* **What the task asks**
Which lines below fall between the one containing "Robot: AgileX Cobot" and the one containing "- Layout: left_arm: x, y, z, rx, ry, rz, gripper"? Repeat them exactly, counting both of those lines, and add nothing else.

:: Record extracts ::

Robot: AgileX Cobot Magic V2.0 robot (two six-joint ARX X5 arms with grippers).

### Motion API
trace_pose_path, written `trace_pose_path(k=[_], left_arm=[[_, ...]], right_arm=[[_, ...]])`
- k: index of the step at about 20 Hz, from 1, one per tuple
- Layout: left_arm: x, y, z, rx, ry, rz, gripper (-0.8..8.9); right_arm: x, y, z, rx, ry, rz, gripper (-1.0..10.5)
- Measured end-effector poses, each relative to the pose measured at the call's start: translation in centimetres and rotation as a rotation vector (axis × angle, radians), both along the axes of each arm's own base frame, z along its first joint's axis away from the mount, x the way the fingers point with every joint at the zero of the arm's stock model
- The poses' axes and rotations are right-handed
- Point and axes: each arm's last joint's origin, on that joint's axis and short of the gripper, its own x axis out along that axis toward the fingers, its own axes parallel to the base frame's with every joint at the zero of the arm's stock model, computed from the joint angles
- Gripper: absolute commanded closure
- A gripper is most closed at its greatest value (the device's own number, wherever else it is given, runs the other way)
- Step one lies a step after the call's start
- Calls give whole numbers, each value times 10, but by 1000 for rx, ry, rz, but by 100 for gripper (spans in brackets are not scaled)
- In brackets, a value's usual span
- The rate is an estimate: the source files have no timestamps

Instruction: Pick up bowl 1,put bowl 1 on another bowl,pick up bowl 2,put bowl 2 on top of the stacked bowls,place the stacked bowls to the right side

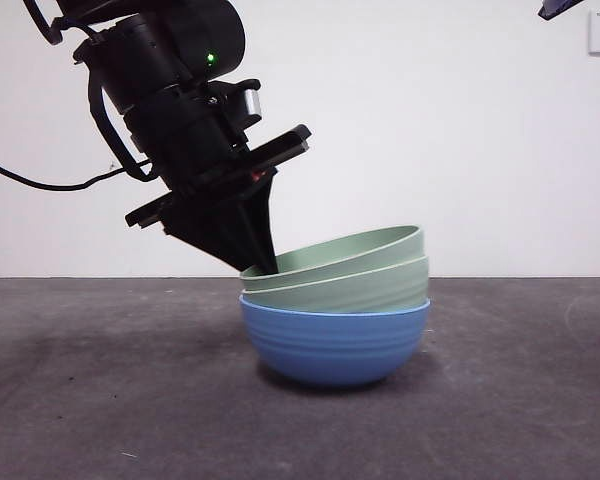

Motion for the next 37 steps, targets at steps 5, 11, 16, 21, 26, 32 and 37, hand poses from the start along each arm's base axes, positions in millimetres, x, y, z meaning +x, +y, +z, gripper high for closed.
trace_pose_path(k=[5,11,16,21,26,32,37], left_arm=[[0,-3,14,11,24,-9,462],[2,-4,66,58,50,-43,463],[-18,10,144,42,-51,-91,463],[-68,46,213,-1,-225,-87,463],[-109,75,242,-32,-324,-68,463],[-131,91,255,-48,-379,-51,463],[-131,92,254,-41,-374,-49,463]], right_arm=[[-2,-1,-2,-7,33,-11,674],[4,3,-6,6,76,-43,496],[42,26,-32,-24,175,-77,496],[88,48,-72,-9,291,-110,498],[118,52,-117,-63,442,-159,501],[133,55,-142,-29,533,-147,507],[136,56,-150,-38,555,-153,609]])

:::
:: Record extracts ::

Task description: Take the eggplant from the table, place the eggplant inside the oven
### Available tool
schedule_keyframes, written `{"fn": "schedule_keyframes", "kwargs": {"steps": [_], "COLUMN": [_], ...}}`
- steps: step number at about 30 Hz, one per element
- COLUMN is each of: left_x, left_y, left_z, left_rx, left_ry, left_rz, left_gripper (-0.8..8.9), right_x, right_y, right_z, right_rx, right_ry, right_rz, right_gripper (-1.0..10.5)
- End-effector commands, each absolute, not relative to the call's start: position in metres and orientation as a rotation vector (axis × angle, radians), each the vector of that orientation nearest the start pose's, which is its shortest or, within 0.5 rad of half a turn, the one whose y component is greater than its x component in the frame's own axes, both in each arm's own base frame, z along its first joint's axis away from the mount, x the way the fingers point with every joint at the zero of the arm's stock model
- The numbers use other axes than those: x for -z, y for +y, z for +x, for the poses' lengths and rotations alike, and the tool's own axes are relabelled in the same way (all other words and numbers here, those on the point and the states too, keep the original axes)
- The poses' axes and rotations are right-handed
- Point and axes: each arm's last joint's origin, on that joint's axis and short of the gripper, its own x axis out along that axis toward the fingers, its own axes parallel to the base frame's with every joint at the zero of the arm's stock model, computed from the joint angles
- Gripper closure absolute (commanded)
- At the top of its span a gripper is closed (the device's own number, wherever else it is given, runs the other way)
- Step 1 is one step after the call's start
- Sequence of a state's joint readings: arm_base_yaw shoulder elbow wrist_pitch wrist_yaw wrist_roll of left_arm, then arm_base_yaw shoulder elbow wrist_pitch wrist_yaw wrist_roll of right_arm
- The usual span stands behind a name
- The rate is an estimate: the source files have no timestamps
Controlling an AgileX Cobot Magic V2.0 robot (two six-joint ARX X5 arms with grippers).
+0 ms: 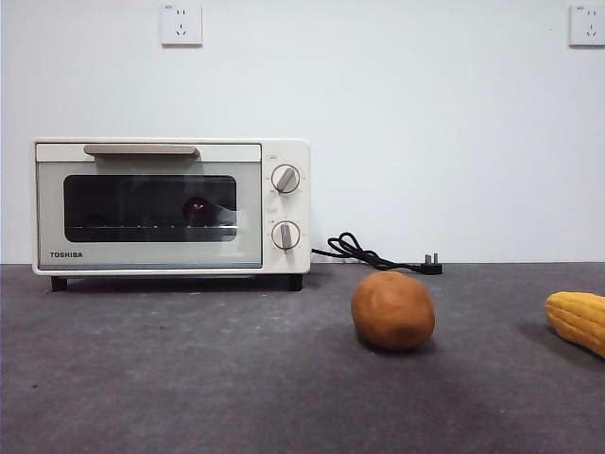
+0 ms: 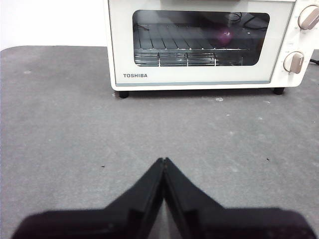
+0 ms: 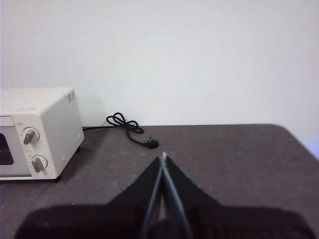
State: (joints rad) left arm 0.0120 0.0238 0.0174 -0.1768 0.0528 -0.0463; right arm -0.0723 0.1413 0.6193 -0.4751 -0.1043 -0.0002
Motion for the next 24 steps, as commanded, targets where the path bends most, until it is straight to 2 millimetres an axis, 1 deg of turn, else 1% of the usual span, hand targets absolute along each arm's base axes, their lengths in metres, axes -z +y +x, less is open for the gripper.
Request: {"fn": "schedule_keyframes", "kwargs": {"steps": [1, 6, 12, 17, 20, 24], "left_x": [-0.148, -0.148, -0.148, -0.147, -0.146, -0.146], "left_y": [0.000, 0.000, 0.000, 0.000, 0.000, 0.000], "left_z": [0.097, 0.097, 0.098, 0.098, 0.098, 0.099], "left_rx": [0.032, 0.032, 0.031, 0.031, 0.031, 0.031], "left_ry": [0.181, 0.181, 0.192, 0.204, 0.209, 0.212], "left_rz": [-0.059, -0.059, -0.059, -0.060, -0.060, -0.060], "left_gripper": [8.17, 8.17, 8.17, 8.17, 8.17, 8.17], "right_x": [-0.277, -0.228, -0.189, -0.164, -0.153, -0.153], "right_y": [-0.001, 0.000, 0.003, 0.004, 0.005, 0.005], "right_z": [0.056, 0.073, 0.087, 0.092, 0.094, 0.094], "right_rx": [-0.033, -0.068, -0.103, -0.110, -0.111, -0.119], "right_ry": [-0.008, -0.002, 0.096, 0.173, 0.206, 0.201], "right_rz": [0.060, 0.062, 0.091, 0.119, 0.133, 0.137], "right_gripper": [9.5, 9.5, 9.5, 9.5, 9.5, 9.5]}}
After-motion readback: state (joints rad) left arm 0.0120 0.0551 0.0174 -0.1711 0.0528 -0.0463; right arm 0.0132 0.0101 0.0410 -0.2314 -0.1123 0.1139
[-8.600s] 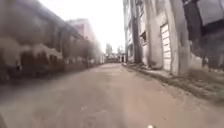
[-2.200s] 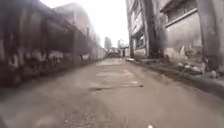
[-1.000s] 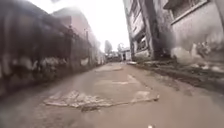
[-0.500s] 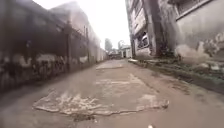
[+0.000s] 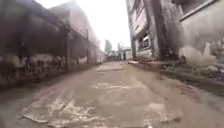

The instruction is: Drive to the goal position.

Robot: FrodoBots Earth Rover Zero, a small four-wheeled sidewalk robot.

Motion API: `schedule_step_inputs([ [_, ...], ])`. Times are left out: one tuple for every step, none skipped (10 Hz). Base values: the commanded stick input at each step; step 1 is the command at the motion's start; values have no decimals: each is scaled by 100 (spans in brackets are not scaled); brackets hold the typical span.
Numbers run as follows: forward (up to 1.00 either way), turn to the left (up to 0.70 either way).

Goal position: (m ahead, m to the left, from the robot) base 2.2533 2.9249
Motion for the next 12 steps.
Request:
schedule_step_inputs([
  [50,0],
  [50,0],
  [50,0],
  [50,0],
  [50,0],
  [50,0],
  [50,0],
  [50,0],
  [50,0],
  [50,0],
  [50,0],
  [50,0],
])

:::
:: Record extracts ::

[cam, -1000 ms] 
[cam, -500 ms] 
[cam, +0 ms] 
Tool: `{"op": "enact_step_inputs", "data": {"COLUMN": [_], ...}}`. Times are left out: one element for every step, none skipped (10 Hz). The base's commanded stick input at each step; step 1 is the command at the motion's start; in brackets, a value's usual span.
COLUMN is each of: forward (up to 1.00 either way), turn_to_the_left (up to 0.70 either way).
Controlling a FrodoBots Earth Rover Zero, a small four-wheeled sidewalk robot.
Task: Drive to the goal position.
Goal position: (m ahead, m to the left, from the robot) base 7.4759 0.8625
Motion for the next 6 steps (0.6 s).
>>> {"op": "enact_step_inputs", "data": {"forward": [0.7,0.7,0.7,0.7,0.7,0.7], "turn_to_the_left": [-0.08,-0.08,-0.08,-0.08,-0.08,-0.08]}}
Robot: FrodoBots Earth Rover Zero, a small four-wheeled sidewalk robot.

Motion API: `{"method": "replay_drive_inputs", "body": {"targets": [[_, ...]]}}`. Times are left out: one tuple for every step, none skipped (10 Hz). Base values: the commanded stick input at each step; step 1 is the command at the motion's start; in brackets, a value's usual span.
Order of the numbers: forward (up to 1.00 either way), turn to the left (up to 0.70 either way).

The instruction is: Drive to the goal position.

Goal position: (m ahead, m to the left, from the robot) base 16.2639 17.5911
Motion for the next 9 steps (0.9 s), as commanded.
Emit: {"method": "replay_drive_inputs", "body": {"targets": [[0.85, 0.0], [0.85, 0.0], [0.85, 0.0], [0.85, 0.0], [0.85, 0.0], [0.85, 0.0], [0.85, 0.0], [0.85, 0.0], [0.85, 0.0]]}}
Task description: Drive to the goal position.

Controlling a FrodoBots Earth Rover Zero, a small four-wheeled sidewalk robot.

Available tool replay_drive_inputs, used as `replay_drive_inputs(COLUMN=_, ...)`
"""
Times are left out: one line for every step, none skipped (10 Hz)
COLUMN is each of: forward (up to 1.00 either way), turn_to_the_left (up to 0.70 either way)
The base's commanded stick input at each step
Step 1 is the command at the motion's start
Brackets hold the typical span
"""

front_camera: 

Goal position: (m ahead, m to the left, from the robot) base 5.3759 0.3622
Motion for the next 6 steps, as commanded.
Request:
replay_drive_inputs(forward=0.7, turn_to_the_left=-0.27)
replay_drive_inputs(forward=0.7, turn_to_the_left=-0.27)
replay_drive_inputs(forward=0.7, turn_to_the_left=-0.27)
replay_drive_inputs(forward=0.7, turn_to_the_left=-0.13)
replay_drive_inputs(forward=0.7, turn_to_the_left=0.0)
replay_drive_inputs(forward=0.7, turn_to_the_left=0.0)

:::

* **Solution**
Robot: AgileX Cobot Magic V2.0 robot (two six-joint ARX X5 arms with grippers).

### Motion API
trace_pose_path, written `trace_pose_path(k=[_], left_arm=[[_, ...]], right_arm=[[_, ...]])`
- k: index of the step at about 20 Hz, from 1, one per tuple
- Layout: left_arm: x, y, z, rx, ry, rz, gripper (-0.8..8.9); right_arm: x, y, z, rx, ry, rz, gripper (-1.0..10.5)

With the answer given, the exercise is closed.